> _Input material_:
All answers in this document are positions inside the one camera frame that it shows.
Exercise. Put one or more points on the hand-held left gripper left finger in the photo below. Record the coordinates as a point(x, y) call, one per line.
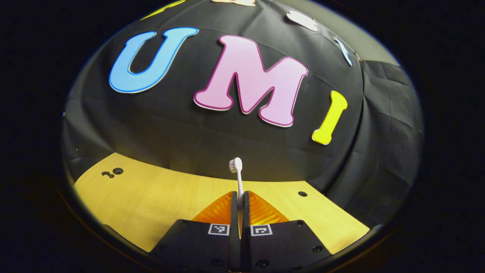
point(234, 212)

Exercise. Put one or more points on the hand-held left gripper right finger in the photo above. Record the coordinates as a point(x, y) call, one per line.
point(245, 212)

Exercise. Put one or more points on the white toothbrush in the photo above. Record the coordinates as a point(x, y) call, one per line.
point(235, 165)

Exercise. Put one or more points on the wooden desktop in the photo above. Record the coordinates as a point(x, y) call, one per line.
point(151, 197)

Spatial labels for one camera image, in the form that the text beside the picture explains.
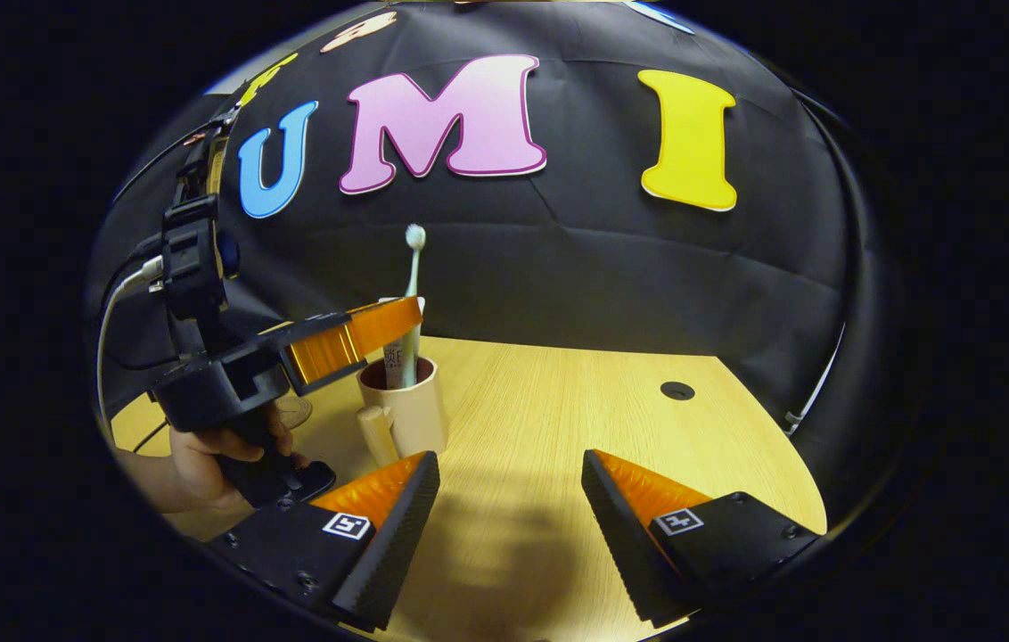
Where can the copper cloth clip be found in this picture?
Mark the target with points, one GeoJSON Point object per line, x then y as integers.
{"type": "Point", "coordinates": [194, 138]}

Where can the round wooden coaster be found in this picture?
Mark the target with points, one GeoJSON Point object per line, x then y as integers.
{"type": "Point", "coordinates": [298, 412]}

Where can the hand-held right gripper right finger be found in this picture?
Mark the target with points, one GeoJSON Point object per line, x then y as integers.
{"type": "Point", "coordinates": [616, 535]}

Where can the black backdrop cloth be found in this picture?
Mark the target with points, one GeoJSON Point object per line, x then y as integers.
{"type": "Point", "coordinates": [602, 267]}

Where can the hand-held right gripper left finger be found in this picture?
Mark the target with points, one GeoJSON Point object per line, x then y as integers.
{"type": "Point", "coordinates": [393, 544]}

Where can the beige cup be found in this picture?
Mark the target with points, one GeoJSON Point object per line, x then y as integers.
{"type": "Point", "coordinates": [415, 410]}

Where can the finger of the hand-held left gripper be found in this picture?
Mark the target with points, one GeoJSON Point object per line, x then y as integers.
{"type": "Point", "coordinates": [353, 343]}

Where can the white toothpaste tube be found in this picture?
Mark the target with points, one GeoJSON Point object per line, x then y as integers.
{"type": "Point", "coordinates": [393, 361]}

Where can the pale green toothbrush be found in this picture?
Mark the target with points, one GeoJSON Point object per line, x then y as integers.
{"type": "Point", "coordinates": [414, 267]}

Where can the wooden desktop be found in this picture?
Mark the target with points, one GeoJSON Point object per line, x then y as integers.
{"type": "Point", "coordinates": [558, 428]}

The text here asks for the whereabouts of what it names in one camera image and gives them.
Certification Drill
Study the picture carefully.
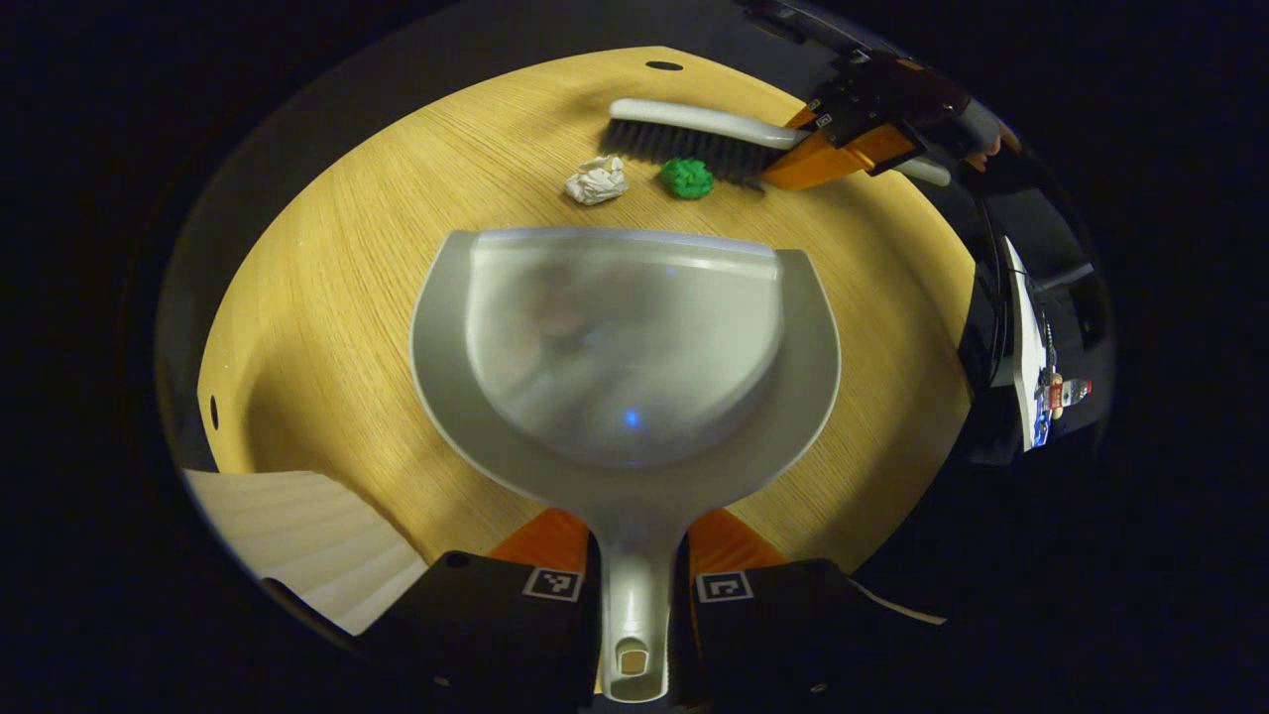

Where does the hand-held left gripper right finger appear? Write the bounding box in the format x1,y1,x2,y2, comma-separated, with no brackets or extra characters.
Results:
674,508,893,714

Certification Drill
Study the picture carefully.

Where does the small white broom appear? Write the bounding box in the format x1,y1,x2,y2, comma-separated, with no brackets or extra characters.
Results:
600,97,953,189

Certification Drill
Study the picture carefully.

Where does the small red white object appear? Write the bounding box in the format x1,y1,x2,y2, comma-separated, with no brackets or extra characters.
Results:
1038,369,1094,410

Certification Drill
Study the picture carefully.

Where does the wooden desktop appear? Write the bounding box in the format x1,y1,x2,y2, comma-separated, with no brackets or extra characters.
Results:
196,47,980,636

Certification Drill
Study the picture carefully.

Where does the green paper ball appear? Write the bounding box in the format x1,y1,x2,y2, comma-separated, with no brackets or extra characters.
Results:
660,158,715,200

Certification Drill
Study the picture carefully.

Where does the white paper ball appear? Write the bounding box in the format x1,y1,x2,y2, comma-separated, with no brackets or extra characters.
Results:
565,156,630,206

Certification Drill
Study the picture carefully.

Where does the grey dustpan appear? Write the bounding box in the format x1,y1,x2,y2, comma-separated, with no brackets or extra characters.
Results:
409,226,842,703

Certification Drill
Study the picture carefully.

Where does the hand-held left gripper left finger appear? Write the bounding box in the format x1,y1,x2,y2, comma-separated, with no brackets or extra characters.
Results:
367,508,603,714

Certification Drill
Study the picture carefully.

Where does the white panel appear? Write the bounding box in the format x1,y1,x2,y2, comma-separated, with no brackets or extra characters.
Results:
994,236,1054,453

> _Instructions for the task_:
Pull out all lines of the data with the string "brackets".

> _Answer to the exercise_:
Where does the hand-held left gripper right finger appear? Write the bounding box in the format x1,y1,x2,y2, comma-separated, with no brackets or extra characters.
Where does the small white broom appear? Write the bounding box in the format x1,y1,x2,y2, comma-separated, with no brackets or extra characters.
Where does the small red white object appear? Write the bounding box in the format x1,y1,x2,y2, comma-separated, with no brackets or extra characters.
Where does the wooden desktop appear? Write the bounding box in the format x1,y1,x2,y2, comma-separated, with no brackets or extra characters.
Where does the green paper ball appear? Write the bounding box in the format x1,y1,x2,y2, comma-separated, with no brackets or extra characters.
Where does the white paper ball appear? Write the bounding box in the format x1,y1,x2,y2, comma-separated, with no brackets or extra characters.
Where does the grey dustpan appear? Write the bounding box in the format x1,y1,x2,y2, comma-separated, with no brackets or extra characters.
Where does the hand-held left gripper left finger appear? Write the bounding box in the format x1,y1,x2,y2, comma-separated, with no brackets or extra characters.
Where does the white panel appear? Write the bounding box in the format x1,y1,x2,y2, comma-separated, with no brackets or extra characters.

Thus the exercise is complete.